- The task
Below are some entries; state how many of their lines include the word "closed" and give no more than that number.

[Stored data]
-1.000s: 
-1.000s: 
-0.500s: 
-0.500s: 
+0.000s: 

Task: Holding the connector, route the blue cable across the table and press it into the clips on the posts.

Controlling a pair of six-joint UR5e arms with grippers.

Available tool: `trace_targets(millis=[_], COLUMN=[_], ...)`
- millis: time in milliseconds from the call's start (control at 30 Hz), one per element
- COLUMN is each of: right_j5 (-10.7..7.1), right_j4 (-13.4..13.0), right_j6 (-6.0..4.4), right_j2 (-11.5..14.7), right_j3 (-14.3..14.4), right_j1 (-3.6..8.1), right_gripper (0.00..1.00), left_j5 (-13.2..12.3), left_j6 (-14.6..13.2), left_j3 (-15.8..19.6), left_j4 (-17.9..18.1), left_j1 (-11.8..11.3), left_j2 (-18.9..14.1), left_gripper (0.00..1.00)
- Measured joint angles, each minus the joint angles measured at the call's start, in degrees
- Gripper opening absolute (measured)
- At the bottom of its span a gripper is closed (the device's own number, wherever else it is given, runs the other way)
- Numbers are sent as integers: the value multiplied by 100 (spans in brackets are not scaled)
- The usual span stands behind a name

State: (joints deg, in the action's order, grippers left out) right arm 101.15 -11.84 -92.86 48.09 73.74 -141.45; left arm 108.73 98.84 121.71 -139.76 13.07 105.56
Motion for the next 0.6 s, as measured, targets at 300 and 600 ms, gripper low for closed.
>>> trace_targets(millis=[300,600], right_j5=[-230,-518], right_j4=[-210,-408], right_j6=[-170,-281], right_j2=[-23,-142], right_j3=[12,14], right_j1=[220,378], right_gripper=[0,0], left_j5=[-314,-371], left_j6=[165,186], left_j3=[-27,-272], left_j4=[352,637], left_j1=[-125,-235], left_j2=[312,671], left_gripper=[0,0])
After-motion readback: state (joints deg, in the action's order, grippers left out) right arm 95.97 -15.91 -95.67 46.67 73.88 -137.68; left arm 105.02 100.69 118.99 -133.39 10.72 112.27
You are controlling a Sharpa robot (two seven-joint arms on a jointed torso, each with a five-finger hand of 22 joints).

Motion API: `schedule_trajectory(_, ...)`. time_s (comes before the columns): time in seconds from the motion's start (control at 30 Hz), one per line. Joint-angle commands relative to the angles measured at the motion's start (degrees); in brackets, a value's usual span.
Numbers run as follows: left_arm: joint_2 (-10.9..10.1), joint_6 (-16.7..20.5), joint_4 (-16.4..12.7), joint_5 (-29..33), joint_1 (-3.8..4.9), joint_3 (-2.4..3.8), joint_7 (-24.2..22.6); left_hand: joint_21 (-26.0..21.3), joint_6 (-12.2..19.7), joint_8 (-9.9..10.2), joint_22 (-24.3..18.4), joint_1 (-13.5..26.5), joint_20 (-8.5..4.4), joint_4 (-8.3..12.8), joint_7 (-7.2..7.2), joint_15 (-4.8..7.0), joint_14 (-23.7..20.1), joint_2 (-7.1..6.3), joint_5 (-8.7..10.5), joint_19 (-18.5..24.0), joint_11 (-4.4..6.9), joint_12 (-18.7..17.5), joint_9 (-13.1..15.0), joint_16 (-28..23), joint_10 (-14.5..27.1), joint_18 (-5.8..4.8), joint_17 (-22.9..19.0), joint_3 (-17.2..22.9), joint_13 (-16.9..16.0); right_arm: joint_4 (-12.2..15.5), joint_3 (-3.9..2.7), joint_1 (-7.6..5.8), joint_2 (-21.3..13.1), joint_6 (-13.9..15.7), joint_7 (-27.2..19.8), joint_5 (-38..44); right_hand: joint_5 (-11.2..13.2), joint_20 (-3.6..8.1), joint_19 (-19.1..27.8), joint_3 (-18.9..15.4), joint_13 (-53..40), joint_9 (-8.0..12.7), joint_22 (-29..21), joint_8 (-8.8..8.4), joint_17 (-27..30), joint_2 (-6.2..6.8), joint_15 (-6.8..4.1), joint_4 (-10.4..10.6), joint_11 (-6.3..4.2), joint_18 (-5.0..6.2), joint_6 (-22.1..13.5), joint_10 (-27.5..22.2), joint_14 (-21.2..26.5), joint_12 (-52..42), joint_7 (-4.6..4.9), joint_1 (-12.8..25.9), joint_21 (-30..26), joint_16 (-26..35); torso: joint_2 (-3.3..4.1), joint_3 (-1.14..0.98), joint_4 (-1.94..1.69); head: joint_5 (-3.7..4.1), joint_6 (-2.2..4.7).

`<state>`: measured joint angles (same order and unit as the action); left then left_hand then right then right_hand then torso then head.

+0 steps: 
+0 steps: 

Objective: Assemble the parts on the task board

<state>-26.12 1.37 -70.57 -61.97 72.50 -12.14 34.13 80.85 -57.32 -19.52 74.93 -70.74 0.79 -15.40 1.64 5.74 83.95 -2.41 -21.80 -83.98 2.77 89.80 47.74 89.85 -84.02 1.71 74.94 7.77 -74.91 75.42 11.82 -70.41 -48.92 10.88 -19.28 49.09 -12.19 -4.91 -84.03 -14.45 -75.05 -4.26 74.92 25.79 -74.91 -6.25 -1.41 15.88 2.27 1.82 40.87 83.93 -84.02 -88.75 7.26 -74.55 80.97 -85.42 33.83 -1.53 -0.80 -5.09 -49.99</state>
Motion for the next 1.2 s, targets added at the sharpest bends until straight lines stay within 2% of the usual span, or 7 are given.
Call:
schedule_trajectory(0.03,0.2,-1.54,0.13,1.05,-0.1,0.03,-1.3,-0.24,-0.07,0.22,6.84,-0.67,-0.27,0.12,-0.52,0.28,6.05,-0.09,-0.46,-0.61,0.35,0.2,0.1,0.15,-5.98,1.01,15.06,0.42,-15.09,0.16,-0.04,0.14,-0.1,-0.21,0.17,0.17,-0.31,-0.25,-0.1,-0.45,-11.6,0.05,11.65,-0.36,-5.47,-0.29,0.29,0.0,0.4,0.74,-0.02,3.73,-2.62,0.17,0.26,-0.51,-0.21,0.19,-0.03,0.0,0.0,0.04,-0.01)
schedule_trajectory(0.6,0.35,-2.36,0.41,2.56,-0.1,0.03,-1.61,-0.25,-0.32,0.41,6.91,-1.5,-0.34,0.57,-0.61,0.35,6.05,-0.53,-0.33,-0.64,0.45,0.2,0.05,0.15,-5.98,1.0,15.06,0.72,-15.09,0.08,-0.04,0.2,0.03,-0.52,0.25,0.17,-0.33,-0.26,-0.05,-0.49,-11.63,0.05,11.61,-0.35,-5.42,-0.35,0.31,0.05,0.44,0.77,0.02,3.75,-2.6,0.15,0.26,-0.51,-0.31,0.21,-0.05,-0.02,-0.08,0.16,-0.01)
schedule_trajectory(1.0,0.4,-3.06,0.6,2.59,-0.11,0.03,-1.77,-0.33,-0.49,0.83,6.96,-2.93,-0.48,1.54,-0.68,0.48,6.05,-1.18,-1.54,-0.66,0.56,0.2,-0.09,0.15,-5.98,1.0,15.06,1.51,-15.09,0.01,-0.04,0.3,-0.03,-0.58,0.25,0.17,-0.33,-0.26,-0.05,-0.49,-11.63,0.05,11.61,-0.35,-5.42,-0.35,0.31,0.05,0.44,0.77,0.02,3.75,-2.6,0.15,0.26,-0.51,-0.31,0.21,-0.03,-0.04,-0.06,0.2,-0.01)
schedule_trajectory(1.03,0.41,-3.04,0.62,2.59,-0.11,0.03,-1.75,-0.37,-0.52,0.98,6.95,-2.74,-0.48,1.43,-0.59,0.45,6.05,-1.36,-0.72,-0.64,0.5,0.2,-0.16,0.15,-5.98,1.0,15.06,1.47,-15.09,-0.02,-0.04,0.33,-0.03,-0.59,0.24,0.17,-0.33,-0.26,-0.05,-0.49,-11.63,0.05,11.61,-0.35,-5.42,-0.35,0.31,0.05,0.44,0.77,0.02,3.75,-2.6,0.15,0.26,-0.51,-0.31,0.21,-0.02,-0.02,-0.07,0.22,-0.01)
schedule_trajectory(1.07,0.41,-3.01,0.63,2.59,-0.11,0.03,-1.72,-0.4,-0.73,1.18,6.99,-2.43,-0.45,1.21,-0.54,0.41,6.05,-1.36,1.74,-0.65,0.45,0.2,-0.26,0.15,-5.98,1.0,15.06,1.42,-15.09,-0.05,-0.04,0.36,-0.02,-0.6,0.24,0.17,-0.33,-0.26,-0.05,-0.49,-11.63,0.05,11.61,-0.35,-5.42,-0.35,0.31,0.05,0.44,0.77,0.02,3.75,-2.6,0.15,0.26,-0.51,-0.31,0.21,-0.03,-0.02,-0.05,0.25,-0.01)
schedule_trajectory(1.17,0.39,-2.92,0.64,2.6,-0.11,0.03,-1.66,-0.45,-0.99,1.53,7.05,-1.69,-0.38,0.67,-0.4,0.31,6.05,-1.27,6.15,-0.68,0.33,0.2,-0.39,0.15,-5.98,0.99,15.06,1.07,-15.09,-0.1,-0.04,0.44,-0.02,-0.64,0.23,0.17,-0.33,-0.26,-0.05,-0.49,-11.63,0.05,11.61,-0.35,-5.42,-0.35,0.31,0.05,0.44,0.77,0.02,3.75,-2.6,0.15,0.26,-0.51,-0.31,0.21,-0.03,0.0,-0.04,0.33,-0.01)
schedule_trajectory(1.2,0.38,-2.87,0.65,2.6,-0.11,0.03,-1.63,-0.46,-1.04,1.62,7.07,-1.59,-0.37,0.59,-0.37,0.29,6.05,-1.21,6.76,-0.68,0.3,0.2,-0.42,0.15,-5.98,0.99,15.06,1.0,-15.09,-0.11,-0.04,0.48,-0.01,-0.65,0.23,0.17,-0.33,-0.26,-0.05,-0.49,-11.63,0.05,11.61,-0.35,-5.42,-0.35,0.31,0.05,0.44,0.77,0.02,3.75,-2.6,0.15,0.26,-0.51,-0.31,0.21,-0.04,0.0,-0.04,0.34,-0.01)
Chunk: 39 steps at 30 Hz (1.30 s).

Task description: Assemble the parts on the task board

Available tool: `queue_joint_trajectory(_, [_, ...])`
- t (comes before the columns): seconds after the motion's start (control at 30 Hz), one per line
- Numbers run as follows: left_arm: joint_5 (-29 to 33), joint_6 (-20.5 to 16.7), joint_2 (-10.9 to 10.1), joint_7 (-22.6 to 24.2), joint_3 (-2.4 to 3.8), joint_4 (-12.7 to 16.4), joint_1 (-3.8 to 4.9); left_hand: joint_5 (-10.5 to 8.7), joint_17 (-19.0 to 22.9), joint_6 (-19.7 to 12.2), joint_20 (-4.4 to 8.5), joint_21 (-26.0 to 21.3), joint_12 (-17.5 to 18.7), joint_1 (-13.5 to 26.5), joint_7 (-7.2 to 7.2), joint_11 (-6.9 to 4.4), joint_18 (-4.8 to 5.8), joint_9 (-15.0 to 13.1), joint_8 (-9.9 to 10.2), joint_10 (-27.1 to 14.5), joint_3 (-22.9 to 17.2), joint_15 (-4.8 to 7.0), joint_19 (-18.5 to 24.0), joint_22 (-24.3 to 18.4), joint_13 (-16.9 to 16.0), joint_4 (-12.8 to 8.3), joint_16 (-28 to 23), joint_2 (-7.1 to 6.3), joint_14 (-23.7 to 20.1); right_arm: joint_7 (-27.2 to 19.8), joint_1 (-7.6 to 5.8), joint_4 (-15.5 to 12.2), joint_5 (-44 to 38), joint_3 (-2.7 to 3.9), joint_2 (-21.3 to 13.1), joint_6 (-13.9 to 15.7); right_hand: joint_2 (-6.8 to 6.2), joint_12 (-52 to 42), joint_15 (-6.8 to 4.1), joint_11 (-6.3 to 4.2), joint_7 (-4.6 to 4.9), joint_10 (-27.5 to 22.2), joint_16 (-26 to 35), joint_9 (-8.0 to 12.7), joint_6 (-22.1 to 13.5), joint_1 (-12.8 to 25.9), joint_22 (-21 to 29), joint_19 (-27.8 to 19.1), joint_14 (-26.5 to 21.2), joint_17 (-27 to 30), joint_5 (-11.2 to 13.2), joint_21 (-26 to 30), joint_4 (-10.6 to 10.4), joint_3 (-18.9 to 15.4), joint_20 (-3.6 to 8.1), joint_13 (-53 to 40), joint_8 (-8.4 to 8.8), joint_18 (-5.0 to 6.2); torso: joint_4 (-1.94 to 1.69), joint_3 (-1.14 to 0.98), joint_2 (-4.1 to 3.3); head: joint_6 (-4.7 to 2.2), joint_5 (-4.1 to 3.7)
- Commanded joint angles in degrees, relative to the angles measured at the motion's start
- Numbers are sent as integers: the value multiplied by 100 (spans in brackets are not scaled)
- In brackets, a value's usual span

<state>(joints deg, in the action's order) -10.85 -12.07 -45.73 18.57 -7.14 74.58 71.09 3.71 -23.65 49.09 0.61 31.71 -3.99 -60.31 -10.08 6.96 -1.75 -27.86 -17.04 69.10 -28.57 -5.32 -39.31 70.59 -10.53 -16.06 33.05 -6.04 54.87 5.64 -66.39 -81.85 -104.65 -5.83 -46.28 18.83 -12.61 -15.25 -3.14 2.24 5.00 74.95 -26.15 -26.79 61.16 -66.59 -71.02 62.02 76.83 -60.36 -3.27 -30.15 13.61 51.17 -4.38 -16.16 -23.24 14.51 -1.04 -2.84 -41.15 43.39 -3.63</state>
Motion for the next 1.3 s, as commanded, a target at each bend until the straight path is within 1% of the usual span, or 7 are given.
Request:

- The completed task
2